Engineering Contradictions & Design Principles
Engineering Contradiction Analysis
1Productivity
If the robot operates at higher speed to improve work efficiency, then productivity increases, but vibration increases and requires extensive machine learning repetitions
Solution Approach 1:
The patent segments the operation program into multiple sections with different priority levels. High-priority sections (where vibration suppression is critical) receive focused machine learning attention, while low-priority sections use standard control. This segmentation allows the system to achieve adequate vibration suppression in critical areas without requiring extensive machine learning repetitions across the entire operation program, thus maintaining productivity while reducing harmful vibrations where they matter most.
2Object-generated harmful factors
If machine learning is repeated extensively to suppress vibration, then vibration suppression improves, but time consumption increases
Solution Approach 1:
The patent applies local quality by differentiating the level of machine learning application across different sections of the operation program. Instead of uniformly applying extensive machine learning to all sections, the system identifies specific high-priority sections where vibration suppression is critical and applies focused machine learning only to those sections. This approach achieves adequate overall vibration suppression while significantly reducing the total time required for machine learning repetitions.

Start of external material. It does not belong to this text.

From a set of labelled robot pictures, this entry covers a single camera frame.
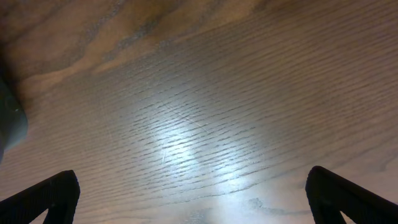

3Object-generated harmful factors
If the robot is made more rigid to reduce vibration, then vibration decreases, but mechanical complexity and cost increase
Solution Approach 1:
The patent replaces mechanical solutions (increasing robot rigidity) with a control-based solution (section-prioritized machine learning). Instead of modifying the robot's mechanical structure to reduce vibration, the system uses intelligent control that identifies and suppresses vibrations in high-priority sections through targeted machine learning. This substitution avoids increasing mechanical complexity and cost while achieving effective vibration reduction where it is most needed.
Data Source
AI summary
Provided is a robot control device capable of reducing a robot vibration amount using machine learning based on a small number of operations. A robot control device according to one aspect of the present invention that, in order to perform a task in relation to a target object which is made to move by a robot, controls operation by the robot based on an operation program that uses a plurality of pass-through points to specify a movement path that includes one or more task sections in which the task is to be performed, the robot control device including: a command value generation unit configured to, based on the operation program, generates a command value that instructs a state of the robot for each time; a driving unit configured to drive the robot in accordance with the command value; a vibration amount obtainment unit configured to, for each time, obtain an amount of vibration of the robot that is driven by the driving unit; a vibration amount extraction unit configured to, based on the operation program, extract the amount of vibration for a time corresponding to the task section from among the amounts of vibration obtained by the vibration amount obtainment unit; and a command value correction unit configured to, based on the amount of vibration extracted by the vibration amount extraction unit, correct the command value.